Work request
Find the line that contains "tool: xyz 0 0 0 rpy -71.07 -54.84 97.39"; then retype it and each line after it, exactly, through the final line of the data below.

Raw data
——————————
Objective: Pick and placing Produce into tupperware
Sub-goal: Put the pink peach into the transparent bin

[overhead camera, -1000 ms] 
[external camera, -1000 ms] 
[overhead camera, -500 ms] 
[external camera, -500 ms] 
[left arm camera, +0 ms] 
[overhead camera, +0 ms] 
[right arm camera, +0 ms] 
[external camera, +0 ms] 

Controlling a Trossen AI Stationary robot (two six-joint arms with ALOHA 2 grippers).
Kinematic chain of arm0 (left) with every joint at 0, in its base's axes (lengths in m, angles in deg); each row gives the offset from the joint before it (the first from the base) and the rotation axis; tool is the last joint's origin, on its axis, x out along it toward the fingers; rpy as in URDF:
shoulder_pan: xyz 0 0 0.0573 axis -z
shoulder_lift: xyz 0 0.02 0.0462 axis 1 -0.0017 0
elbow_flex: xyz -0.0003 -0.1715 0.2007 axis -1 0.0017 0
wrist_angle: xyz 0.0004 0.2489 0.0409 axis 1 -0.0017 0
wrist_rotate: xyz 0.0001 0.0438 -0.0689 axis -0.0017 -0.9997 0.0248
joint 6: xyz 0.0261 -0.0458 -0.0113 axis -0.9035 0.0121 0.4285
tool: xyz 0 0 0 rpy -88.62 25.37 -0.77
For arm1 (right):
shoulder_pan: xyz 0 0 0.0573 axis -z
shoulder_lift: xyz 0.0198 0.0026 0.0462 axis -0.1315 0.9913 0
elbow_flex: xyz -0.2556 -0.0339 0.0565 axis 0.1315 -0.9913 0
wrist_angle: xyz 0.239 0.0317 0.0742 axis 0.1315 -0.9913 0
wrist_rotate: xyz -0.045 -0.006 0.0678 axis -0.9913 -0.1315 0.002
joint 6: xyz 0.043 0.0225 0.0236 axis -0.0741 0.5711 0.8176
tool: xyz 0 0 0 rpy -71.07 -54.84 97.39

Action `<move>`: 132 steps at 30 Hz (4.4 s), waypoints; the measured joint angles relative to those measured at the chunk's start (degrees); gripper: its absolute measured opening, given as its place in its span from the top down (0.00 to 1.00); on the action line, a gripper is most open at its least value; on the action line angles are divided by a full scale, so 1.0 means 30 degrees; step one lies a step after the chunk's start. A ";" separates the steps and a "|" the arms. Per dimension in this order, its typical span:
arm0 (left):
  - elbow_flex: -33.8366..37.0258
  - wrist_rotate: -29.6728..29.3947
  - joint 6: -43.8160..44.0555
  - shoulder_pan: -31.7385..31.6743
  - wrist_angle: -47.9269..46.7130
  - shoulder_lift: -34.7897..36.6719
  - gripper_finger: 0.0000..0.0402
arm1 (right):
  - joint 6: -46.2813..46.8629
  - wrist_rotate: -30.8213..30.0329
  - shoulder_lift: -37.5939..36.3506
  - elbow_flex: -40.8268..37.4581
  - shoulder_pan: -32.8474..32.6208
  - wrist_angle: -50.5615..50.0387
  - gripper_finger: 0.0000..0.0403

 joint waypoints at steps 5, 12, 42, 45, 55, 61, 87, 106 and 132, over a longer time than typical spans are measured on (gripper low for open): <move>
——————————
Written solution
tool: xyz 0 0 0 rpy -71.07 -54.84 97.39

Action `<move>`: 132 steps at 30 Hz (4.4 s), waypoints; the measured joint angles relative to those measured at the chunk's start (degrees); gripper: its absolute measured opening, given as its place in its span from the top down (0.00 to 1.00); on the action line, a gripper is most open at its least value; on the action line angles are divided by a full scale, so 1.0 means 30 degrees; step one lies a step after the chunk's start. A ";" separates the steps and a "|" the arms. Per dimension in this order, its typical span:
arm0 (left):
  - elbow_flex: -33.8366..37.0258
  - wrist_rotate: -29.6728..29.3947
  - joint 6: -43.8160..44.0555
  - shoulder_pan: -31.7385..31.6743
  - wrist_angle: -47.9269..46.7130
  - shoulder_lift: -34.7897..36.6719
  - gripper_finger: 0.0000..0.0402
arm1 (right):
  - joint 6: -46.2813..46.8629
  - wrist_rotate: -30.8213..30.0329
  - shoulder_lift: -37.5939..36.3506
  - elbow_flex: -40.8268..37.4581
  - shoulder_pan: -32.8474..32.6208
  - wrist_angle: -50.5615..50.0387
  - gripper_finger: 0.0000..0.0403

 joint waypoints at steps 5, 12, 42, 45, 55, 61, 87, 106 and 132, over a longer time than typical spans are measured on (gripper low for open): <move>

The exercise is fully answered.